- [Task instructions]
Once you reach the line containing "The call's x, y" in the entries below, write out that line and each one after it down to the line containing "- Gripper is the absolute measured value", exactly and with nothing added.

━━━━━━━━━━━━━━━━━━━━

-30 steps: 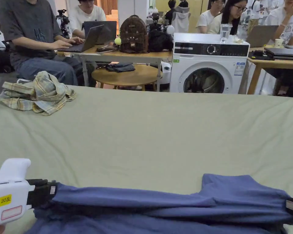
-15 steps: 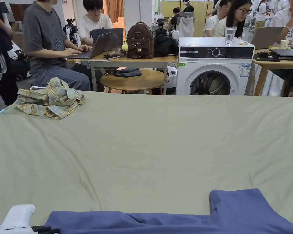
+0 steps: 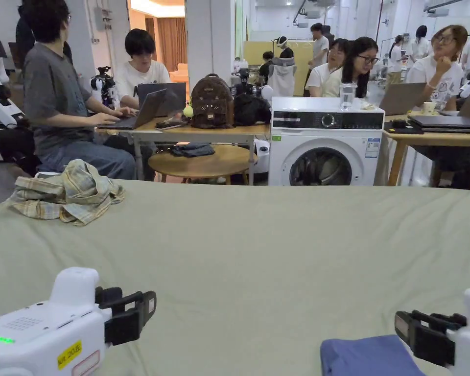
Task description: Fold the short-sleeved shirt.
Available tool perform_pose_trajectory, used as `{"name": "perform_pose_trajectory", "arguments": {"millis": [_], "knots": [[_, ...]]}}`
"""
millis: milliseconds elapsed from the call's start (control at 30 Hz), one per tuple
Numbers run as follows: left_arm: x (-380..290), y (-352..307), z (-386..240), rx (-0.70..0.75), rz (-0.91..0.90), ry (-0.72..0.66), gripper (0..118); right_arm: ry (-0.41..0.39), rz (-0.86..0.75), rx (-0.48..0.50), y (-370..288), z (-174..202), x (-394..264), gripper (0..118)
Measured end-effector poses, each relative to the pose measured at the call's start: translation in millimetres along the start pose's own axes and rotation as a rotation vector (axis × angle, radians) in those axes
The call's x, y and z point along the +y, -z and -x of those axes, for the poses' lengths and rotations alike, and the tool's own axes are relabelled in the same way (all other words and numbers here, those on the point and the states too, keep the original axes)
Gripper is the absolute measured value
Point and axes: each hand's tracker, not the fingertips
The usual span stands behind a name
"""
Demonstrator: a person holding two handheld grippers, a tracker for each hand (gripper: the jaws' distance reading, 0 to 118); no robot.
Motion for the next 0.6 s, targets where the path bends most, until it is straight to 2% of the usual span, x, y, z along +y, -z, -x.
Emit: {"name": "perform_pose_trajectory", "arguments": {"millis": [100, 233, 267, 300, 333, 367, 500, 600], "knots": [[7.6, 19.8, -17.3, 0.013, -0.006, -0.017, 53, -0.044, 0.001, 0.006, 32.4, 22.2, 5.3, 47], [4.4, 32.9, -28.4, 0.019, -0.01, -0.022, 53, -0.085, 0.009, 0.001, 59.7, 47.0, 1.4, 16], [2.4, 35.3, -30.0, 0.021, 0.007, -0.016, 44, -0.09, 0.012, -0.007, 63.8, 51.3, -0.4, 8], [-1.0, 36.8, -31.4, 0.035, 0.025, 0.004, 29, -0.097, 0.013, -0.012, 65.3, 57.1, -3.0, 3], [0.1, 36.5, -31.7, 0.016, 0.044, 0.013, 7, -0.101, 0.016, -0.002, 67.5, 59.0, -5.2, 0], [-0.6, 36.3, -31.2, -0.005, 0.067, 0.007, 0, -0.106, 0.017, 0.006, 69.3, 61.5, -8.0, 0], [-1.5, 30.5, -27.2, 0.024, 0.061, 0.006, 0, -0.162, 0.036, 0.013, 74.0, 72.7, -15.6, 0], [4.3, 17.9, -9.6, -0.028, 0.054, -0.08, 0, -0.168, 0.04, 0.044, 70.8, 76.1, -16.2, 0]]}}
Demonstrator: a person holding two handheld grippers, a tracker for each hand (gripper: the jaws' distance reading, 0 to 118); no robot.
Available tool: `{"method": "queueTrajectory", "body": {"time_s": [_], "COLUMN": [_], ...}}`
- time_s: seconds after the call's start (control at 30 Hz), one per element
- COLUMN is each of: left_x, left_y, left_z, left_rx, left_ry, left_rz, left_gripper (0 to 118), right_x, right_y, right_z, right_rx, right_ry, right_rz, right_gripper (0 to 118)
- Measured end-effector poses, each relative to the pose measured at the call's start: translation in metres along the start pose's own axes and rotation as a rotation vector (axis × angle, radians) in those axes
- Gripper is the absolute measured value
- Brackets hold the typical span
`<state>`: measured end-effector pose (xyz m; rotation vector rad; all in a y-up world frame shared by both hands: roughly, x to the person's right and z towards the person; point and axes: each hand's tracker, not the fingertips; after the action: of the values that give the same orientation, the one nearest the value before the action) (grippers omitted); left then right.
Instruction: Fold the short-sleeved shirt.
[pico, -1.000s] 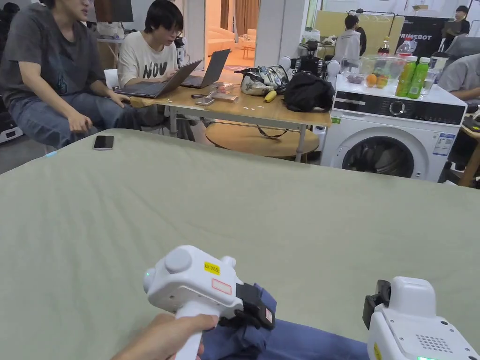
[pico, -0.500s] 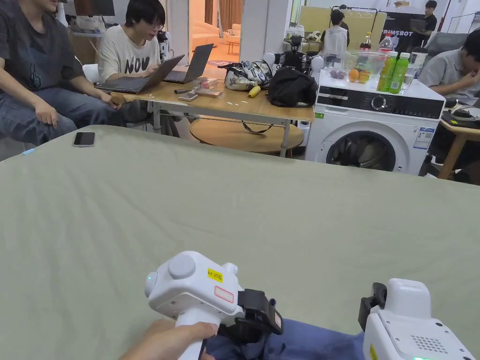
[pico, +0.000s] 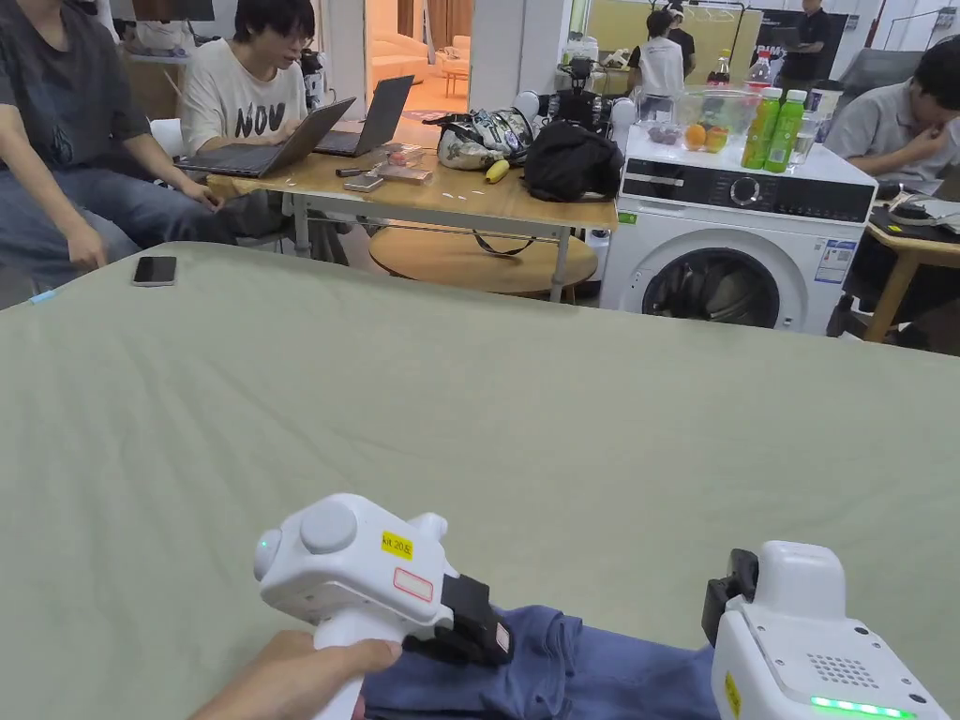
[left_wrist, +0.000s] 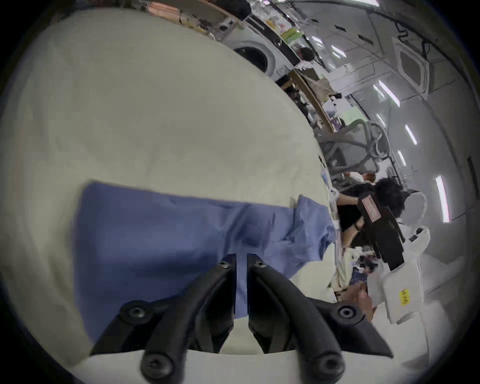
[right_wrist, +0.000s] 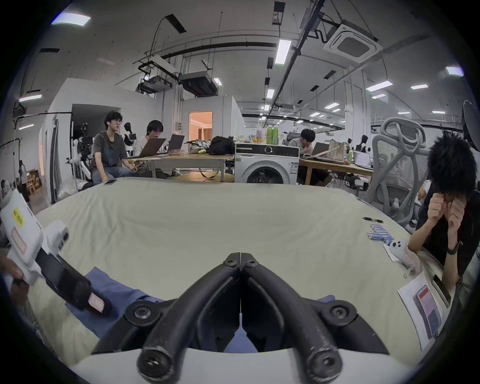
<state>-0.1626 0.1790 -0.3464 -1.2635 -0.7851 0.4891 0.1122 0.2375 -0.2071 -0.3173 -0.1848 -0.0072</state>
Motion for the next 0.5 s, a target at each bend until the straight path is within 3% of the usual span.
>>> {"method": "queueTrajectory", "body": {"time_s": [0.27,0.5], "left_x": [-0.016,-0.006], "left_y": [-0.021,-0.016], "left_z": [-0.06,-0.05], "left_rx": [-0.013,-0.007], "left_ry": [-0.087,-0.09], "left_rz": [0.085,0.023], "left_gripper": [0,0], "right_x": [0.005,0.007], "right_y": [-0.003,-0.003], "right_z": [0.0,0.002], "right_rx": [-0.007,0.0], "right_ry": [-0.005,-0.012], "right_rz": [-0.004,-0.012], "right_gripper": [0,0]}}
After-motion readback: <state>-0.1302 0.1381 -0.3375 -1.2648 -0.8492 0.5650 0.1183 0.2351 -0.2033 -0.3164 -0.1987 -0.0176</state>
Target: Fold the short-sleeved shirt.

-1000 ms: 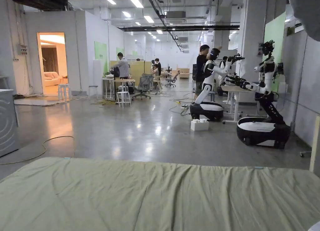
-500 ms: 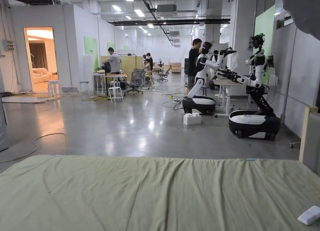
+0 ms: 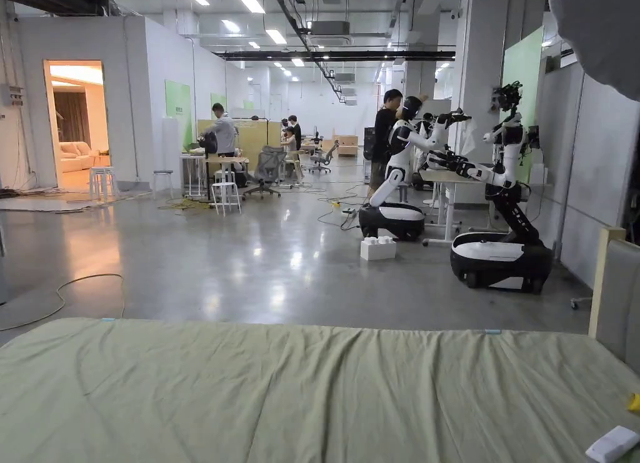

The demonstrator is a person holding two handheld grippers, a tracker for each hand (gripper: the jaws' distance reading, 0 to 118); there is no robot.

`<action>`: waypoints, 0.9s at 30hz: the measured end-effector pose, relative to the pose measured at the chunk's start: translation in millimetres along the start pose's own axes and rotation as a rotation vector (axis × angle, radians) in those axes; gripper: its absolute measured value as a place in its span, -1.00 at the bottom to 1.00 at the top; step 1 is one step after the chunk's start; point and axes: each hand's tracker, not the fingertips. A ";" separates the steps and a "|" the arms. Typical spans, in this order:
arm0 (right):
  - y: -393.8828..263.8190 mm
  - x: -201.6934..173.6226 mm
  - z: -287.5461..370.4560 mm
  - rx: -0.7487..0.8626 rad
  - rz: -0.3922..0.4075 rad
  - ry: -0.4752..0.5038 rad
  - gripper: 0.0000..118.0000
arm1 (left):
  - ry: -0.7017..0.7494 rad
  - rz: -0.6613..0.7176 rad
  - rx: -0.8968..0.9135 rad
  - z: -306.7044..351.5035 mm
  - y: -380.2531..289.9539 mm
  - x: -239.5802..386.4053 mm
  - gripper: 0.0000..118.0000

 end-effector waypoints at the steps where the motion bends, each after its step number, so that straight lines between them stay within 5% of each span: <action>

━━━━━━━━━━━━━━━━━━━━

- [Solution to this task]
The call's x, y and z point along the +y, -z and -x of those axes, for the poses' lengths and rotations alike, and the tool's own axes are relabelled in the same way (all other words and numbers here, those on the point and the states too, keep the original axes)
Gripper is the absolute measured value
Point and axes: each hand's tracker, not the fingertips
The usual span stands behind a name
"""
Demonstrator: a person holding two handheld grippers, a tracker for each hand (gripper: the jaws' distance reading, 0 to 118); no robot.
Motion for the next 0.6 s, targets where the path bends most, until it is straight to 2% of the usual span, x, y, z along +y, -z, -x.
Emit: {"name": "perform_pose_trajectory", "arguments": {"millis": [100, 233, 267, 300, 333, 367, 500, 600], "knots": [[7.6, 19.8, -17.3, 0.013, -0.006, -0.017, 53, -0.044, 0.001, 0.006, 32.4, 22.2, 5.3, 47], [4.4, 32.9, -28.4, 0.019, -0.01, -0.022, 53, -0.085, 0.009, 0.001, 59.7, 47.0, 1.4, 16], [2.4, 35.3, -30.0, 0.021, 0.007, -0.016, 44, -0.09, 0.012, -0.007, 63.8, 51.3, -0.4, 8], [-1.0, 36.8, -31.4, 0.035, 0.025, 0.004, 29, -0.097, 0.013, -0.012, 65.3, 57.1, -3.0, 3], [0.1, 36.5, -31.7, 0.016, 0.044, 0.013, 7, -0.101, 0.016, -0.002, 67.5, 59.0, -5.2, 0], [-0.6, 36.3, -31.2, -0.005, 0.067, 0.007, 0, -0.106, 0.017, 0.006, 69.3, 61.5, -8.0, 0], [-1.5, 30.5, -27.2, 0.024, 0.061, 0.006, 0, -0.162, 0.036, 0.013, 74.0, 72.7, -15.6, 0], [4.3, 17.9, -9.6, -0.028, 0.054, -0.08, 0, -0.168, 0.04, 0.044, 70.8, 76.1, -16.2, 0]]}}
Demonstrator: a person holding two handheld grippers, a tracker for each hand (gripper: the jaws' distance reading, 0 to 118); no robot.
Available tool: `{"method": "queueTrajectory", "body": {"time_s": [_], "COLUMN": [_], ...}}`
- time_s: seconds after the call's start (control at 30 Hz), one per element
- COLUMN is each of: left_x, left_y, left_z, left_rx, left_ry, left_rz, left_gripper (0 to 118), right_x, right_y, right_z, right_rx, right_ry, right_rz, right_gripper (0 to 118)
- Measured end-effector poses, each relative to the pose measured at the call's start: translation in metres along the start pose's own axes and rotation as a rotation vector (axis × angle, radians) in those axes
- Gripper is the absolute measured value

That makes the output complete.